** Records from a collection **
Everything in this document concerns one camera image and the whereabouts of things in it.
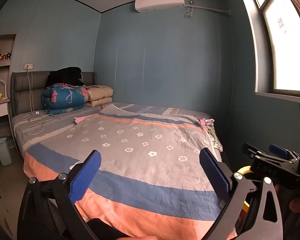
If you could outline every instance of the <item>window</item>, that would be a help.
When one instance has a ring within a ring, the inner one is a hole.
[[[300,15],[291,0],[256,0],[266,33],[271,93],[300,96]]]

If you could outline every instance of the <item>wall outlet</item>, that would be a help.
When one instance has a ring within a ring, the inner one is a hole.
[[[33,64],[24,64],[23,69],[33,69]]]

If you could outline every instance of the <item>gray upholstered headboard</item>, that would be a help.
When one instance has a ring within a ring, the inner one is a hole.
[[[34,110],[42,110],[41,94],[46,89],[45,85],[50,71],[29,72],[30,84],[33,79]],[[82,72],[83,83],[87,86],[97,85],[97,74],[94,72]],[[29,82],[26,72],[12,72],[11,74],[11,104],[13,116],[30,112]]]

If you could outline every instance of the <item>white wall-mounted air conditioner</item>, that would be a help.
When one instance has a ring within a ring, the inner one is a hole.
[[[166,9],[184,6],[185,0],[136,0],[135,8],[138,12]]]

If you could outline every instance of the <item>mattress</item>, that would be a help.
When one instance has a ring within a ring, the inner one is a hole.
[[[100,218],[129,236],[192,240],[221,212],[198,157],[207,147],[221,161],[211,128],[200,121],[211,118],[205,113],[113,103],[47,116],[37,126],[42,119],[25,118],[12,124],[28,177],[54,179],[93,149],[101,152],[100,170],[75,203],[86,220]]]

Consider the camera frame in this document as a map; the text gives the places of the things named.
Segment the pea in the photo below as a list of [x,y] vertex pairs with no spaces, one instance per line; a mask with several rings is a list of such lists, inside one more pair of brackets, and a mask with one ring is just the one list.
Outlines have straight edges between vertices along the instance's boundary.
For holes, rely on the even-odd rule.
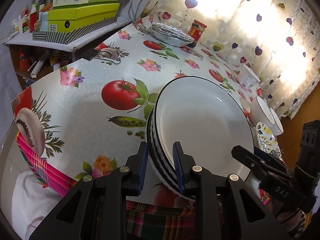
[[145,127],[147,122],[133,118],[128,116],[115,116],[109,118],[109,122],[113,122],[114,124],[121,126],[121,127]]

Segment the white shelf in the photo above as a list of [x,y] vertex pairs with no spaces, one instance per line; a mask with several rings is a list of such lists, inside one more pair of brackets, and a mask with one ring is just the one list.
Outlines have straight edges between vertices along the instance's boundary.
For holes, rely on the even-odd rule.
[[121,28],[131,22],[132,22],[131,19],[118,17],[118,20],[116,23],[110,24],[108,26],[95,30],[91,33],[88,33],[69,44],[60,44],[60,43],[47,42],[47,41],[34,41],[32,39],[32,33],[30,33],[29,31],[26,31],[25,33],[19,33],[17,36],[12,38],[5,44],[37,46],[37,47],[44,47],[44,48],[50,48],[50,49],[59,49],[59,50],[68,51],[68,52],[75,52],[76,50],[82,48],[89,42],[94,41],[95,39],[101,37],[102,35],[109,33],[117,28]]

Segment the foil-covered dish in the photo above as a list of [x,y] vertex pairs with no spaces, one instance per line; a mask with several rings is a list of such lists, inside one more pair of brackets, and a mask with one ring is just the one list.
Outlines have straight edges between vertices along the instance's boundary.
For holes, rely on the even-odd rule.
[[150,32],[156,39],[176,47],[182,47],[194,41],[194,38],[182,30],[165,23],[153,23]]

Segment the floral tablecloth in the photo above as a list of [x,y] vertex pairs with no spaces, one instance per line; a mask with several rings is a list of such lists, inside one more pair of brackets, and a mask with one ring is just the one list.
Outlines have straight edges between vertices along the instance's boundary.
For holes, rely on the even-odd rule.
[[[31,138],[29,145],[43,162],[75,180],[85,174],[107,175],[124,165],[145,140],[146,121],[158,93],[178,77],[206,78],[240,106],[241,101],[250,104],[256,95],[262,96],[259,84],[251,90],[242,87],[237,81],[241,68],[218,53],[201,44],[194,49],[173,47],[148,35],[151,21],[153,17],[146,17],[125,27],[97,47],[100,58],[81,59],[45,76],[13,102],[19,129],[26,141]],[[37,117],[44,137],[36,132],[28,137],[39,126],[26,124],[30,113],[24,108]],[[144,190],[135,200],[167,207],[186,204],[149,164]]]

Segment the striped tray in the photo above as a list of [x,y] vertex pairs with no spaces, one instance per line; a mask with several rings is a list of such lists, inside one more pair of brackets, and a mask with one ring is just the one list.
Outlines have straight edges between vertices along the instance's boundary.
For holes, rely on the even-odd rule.
[[69,44],[70,42],[73,42],[74,40],[90,33],[95,30],[98,30],[99,28],[105,27],[107,25],[110,25],[112,23],[117,22],[117,16],[107,18],[103,21],[96,22],[87,26],[84,26],[82,28],[76,29],[74,31],[71,31],[69,33],[59,33],[59,32],[37,32],[34,31],[32,33],[32,38],[34,41],[47,41],[47,42],[55,42],[55,43],[62,43],[62,44]]

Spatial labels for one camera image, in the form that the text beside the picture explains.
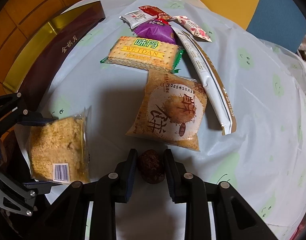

** Task goal **
Go through the records line by line and count those containing the string "this". Give only the total.

** Task response **
2